Avoid for strategic product vision (requires deep customer empathy), pricing decisions (needs market and financial expertise), or when face-to-face customer discovery is more valuable than speed.

Learning Path

  1. 1Basic: user stories, feature specs, status updates
  2. 2Intermediate: competitive analysis, prioritization frameworks, PRDs
  3. 3Advanced: product strategy, go-to-market planning, OKR setting
  4. 4Expert: product vision, market positioning, business model innovation

Discussion

Product Hunt–style comments (not star reviews)
  • No comments yet — start the thread.
general reviews

Ratings

4.835 reviews
  • Mia Dixit· Dec 8, 2024

    Solid pick for teams standardizing on skills: fine-tuning-expert is focused, and the summary matches what you get after install.

  • Chaitanya Patil· Dec 4, 2024

    fine-tuning-expert reduced setup friction for our internal harness; good balance of opinion and flexibility.

  • Lucas Perez· Nov 27, 2024

    We added fine-tuning-expert from the explainx registry; install was straightforward and the SKILL.md answered most questions upfront.

  • Piyush G· Nov 23, 2024

    I recommend fine-tuning-expert for anyone iterating fast on agent tooling; clear intent and a small, reviewable surface area.

  • Li Harris· Oct 18, 2024

    fine-tuning-expert fits our agent workflows well — practical, well scoped, and easy to wire into existing repos.

  • Shikha Mishra· Oct 14, 2024

    Useful defaults in fine-tuning-expert — fewer surprises than typical one-off scripts, and it plays nicely with `npx skills` flows.

  • Arjun Dixit· Sep 9, 2024

    Registry listing for fine-tuning-expert matched our evaluation — installs cleanly and behaves as described in the markdown.

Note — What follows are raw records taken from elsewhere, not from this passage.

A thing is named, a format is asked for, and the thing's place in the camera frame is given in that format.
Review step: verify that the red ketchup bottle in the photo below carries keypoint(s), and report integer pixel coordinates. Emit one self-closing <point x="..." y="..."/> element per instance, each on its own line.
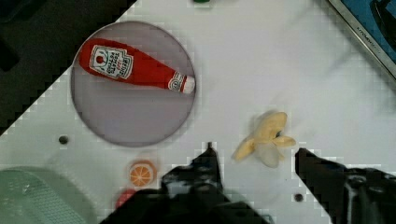
<point x="126" y="64"/>

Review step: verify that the grey round plate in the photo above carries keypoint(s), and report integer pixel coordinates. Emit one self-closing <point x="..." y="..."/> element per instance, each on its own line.
<point x="127" y="115"/>

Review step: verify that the red strawberry toy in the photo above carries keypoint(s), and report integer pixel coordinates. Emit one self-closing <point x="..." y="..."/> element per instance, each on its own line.
<point x="124" y="196"/>

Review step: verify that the orange slice toy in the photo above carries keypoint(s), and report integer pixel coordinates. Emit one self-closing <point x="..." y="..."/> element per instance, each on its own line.
<point x="142" y="173"/>

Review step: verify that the green oval colander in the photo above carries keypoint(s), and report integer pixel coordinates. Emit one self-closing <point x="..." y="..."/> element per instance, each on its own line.
<point x="32" y="195"/>

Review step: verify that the silver toaster oven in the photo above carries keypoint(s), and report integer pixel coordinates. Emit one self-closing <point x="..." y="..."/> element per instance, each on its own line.
<point x="373" y="22"/>

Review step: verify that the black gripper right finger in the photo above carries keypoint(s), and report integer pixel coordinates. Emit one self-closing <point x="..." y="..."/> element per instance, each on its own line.
<point x="325" y="180"/>

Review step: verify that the yellow toy banana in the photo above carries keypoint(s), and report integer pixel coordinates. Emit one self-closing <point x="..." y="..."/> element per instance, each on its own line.
<point x="266" y="141"/>

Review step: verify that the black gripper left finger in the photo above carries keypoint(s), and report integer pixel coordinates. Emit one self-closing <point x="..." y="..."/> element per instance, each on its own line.
<point x="203" y="170"/>

  • Isabella Kim· Sep 1, 2024

    fine-tuning-expert reduced setup friction for our internal harness; good balance of opinion and flexibility.

  • Arjun Abbas· Aug 28, 2024

    fine-tuning-expert reduced setup friction for our internal harness; good balance of opinion and flexibility.

  • Ishan Anderson· Aug 20, 2024

    Registry listing for fine-tuning-expert matched our evaluation — installs cleanly and behaves as described in the markdown.